**WHAT THIS TASK INVOLVES**
Lines from the top of the listing down to the one with "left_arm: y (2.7", inclusive, are to be copied exactly.

++++ SUPPLIED MATERIAL

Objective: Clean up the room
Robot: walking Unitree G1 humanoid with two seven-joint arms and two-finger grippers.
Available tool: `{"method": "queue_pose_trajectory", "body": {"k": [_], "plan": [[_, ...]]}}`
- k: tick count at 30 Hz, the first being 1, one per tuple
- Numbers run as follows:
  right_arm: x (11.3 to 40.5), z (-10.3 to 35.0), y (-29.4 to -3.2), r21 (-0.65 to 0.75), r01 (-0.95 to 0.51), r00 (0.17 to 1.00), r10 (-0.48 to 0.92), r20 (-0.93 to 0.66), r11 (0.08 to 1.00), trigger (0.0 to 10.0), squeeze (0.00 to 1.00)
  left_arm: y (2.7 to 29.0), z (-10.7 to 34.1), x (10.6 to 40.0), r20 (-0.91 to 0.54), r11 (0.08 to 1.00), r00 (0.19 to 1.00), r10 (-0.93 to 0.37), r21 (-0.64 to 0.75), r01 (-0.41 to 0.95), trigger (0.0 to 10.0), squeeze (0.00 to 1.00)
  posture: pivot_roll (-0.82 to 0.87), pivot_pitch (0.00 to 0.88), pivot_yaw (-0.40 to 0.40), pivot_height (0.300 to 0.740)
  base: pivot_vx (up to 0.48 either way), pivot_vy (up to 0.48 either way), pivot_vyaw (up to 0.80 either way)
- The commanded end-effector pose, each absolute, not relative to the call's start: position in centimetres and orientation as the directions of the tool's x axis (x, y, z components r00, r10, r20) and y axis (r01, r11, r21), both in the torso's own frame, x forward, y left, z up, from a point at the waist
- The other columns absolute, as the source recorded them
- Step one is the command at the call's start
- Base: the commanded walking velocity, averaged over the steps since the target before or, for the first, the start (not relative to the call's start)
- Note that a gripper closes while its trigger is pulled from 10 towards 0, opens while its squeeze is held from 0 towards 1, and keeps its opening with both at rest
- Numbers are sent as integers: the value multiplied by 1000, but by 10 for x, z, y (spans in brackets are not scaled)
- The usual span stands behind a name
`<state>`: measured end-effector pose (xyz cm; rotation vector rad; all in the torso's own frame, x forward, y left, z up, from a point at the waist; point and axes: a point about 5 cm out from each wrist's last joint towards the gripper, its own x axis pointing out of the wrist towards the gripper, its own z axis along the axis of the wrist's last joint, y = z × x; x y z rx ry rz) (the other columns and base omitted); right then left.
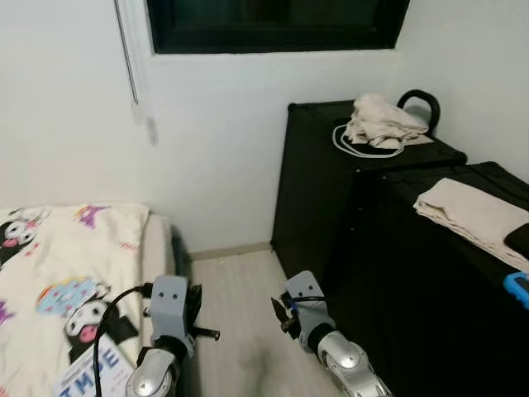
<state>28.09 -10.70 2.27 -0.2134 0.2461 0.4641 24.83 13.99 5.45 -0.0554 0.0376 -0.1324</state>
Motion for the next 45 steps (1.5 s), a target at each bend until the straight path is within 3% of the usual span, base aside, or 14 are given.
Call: {"method": "queue_pose_trajectory", "body": {"k": [1, 22, 32, 41, 45], "plan": [[281, 22, -111, -147, -456, 868, 403, -290, 878, 10000, 0, 137, 58, 250, -12, 987, 989, -150, -65, 149, 10000, 0, -35, 0, -48, 740, 375, 0, 0], [282, 23, -112, -152, -459, 867, 404, -291, 875, 10000, 0, 137, 57, 250, -15, 987, 990, -140, -76, 138, 10000, 0, -39, 0, -54, 740, 364, 0, 0], [282, 23, -111, -153, -461, 866, 406, -290, 874, 10000, 0, 139, 55, 250, -24, 992, 993, -112, -63, 111, 10000, 0, -39, 0, -53, 740, 0, 0, 0], [281, 22, -111, -154, -463, 866, 408, -290, 873, 10000, 0, 137, 54, 249, -30, 993, 993, -115, -30, 114, 10000, 0, -40, 0, -51, 740, 0, -480, 0], [280, 21, -111, -156, -467, 864, 410, -292, 870, 10000, 0, 140, 51, 249, -47, 994, 995, -92, -63, 89, 10000, 0, -40, 0, -55, 740, 0, 0, 0]]}}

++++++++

**YOUR SOLUTION**
Objective: Clean up the room
Robot: walking Unitree G1 humanoid with two seven-joint arms and two-finger grippers.
Available tool: `{"method": "queue_pose_trajectory", "body": {"k": [_], "plan": [[_, ...]]}}`
- k: tick count at 30 Hz, the first being 1, one per tuple
- Numbers run as follows:
  right_arm: x (11.3 to 40.5), z (-10.3 to 35.0), y (-29.4 to -3.2), r21 (-0.65 to 0.75), r01 (-0.95 to 0.51), r00 (0.17 to 1.00), r10 (-0.48 to 0.92), r20 (-0.93 to 0.66), r11 (0.08 to 1.00), trigger (0.0 to 10.0), squeeze (0.00 to 1.00)
  left_arm: y (2.7 to 29.0), z (-10.7 to 34.1), x (10.6 to 40.0), r20 (-0.91 to 0.54), r11 (0.08 to 1.00), r00 (0.19 to 1.00), r10 (-0.93 to 0.37), r21 (-0.64 to 0.75), r01 (-0.41 to 0.95), trigger (0.0 to 10.0), squeeze (0.00 to 1.00)

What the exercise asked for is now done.